Reporter en Haïti
Un bras, une poutrelle, des lambeaux de papier peints jauni sur un bloc,
Une rue qui serpente entre les corps recouvert d’un drap,
L’aube se lève sur le lieu de désolation qu’est devenu Port au Prince.
Je vous dois de témoigner. Pardonnez-moi, mais c’est insupportable.

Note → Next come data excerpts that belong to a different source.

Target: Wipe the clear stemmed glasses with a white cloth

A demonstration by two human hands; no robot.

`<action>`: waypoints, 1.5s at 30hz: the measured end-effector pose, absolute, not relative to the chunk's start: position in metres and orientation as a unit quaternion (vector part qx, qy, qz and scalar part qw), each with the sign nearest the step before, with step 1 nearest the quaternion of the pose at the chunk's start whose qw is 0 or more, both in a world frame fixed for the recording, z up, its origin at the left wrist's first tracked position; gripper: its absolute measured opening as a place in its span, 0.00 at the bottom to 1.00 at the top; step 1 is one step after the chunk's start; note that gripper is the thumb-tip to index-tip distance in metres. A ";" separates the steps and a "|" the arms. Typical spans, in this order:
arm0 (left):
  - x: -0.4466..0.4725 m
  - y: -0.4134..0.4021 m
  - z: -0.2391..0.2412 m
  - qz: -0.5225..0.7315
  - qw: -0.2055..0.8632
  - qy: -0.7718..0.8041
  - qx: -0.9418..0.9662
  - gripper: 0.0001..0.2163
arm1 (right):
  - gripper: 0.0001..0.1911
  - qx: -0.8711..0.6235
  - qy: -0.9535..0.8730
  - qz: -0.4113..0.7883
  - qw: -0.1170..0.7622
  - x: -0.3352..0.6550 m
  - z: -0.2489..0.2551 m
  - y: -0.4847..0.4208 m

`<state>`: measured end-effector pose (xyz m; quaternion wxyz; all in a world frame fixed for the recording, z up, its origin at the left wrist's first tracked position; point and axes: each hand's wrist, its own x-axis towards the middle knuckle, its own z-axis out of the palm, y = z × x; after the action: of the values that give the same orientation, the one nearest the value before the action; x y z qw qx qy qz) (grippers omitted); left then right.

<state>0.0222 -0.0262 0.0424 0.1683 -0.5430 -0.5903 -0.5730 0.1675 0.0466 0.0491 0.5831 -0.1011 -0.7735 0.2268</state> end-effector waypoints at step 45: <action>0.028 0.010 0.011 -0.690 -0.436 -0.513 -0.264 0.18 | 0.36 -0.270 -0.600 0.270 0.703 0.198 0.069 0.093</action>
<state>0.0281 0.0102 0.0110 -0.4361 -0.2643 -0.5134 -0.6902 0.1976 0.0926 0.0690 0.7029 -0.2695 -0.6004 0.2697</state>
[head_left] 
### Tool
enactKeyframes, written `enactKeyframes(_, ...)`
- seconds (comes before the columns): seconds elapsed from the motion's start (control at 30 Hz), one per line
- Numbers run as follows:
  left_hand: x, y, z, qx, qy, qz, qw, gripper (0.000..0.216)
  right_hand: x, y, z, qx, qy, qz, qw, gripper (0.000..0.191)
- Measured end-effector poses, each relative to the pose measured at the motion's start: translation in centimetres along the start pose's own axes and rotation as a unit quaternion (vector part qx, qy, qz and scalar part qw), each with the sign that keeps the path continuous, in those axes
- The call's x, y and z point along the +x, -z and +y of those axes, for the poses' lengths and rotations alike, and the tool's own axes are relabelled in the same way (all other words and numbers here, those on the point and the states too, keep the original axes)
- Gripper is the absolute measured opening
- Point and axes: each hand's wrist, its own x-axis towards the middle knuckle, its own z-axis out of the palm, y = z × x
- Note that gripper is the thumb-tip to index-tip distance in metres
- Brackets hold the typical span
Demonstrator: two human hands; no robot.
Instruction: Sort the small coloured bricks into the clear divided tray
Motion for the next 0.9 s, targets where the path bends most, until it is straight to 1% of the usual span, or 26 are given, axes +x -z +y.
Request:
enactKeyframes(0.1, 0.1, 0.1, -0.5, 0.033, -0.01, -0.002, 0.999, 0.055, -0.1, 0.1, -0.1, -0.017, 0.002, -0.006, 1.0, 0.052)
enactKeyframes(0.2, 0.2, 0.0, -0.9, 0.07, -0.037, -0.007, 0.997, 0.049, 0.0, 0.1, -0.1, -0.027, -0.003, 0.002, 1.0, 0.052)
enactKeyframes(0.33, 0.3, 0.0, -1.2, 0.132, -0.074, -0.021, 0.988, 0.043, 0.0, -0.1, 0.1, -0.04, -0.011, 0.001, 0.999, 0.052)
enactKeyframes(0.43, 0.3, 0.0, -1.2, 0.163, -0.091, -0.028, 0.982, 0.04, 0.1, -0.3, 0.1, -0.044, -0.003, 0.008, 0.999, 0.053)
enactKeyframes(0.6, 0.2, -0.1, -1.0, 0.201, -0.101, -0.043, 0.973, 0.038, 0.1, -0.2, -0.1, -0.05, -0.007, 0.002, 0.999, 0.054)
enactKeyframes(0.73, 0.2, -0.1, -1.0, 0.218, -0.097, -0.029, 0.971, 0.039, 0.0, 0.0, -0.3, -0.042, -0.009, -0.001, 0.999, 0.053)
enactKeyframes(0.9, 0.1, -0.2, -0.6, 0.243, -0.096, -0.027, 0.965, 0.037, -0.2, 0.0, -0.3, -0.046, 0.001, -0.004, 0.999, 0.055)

Ce papier est peut-être mon dernier avant longtemps.
Je suis reporter !
Mais ici, je veux porter…
Soulever cette chape de béton avec d’autres,
Tenir la main de deux ou trois qui font face à la mort en silence.
Je suis reporter, et c’est insupportable.
Ici, je veux apporter
Des vivres, de l’eau, je veux partager ce que j’ai
Mais comment survivrai-je ?
Je suis reporter, c’est insupportable.
Je veux emporter
Amener ces corps abandonnés vers une sépulture décente
Emporter les vivants qui restent, loin de la désolation.
Mais je ne suis que reporter.
Je prends des photos, j’écris, j’assiste à l’horreur sans pouvoir rien y faire
Je témoigne de la vérité. C’est le plus beau des métiers.
Mais ici son exercice est insoutenable.